Assyriology and Cuneiform Studies examines the languages and civilizations of ancient Mesopotamia and related areas, such as ancient Anatolia. Our PhD program allows students to engage in research concerning what was arguably the first—certainly the best documented—high civilization in history. The Babylonian writing system, cuneiform, spans thousands of years of use, with hundreds of thousands of clay tablets and inscriptions on other media today housed in public and private collections around the world, and many thousands more of these unique historical records becoming available for research each year. The study of Assyriology encompasses many different languages, including Sumerian and Akkadian. Through the vast range of preserved textual, material, and archaeological evidence, students may also investigate over three-thousand years of the history, religion, and culture of Mesopotamia and the wider ancient Near East. Such connections are essential: Cuneiform Studies further includes Hittite and related languages such as Luwian, which were spoken in Anatolia in the Late Bronze Age and recorded on clay tablets in a cuneiform script adapted from their Mesopotamian neighbors.
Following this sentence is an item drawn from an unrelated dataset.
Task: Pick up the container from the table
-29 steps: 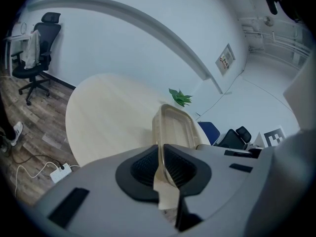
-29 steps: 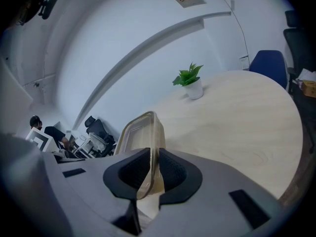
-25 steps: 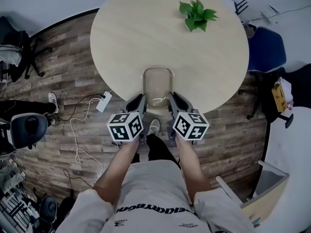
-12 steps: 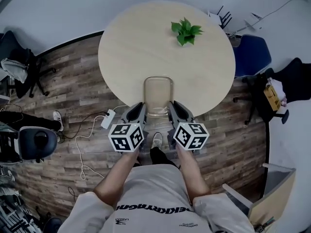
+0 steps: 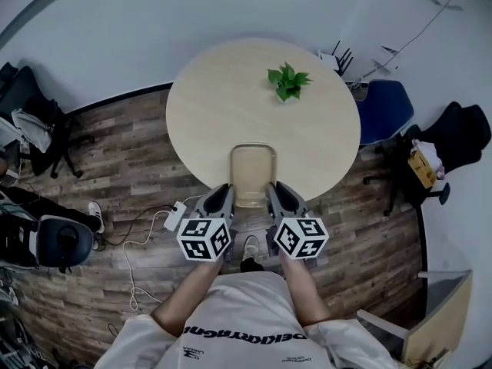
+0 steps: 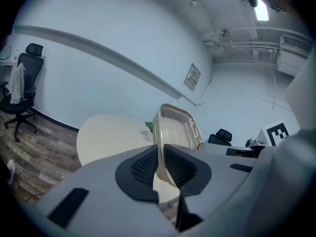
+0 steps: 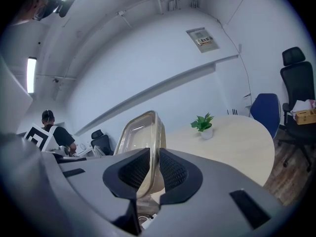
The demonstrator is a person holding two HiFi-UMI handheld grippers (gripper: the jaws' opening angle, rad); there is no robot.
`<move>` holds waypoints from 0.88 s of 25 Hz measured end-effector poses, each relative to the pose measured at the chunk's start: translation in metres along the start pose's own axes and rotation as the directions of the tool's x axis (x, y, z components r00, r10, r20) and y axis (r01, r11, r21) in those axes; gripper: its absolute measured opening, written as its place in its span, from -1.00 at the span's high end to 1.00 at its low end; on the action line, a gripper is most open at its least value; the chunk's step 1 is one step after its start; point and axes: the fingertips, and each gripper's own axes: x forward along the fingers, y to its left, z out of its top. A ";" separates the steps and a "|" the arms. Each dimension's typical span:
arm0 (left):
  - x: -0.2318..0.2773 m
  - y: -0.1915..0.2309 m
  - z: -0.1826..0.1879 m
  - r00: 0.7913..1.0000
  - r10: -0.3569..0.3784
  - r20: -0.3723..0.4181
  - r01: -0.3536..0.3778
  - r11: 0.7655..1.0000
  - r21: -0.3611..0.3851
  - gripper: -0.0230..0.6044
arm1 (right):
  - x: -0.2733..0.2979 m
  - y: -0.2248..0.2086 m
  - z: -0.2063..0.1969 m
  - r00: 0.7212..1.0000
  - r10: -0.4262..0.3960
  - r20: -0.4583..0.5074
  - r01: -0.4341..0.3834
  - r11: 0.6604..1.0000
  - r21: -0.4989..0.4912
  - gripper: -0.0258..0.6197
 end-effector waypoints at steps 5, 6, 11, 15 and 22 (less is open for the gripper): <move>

Students in Assyriology will take a minimum of two languages (including Akkadian, Sumerian, Hittite, and others) as part of their language requirement, and will engage in the respective textual traditions surrounding each. Further courses on Mesopotamian history, religion, and literature are also required. The aim of the program is for students to become proficient in the relevant and required ancient Mesopotamian languages, and in doing so come to understand all aspects of the related intellectual, socio-economic and material culture. This groundwork will give students the tools needed to successfully conduct independent and original research in the field.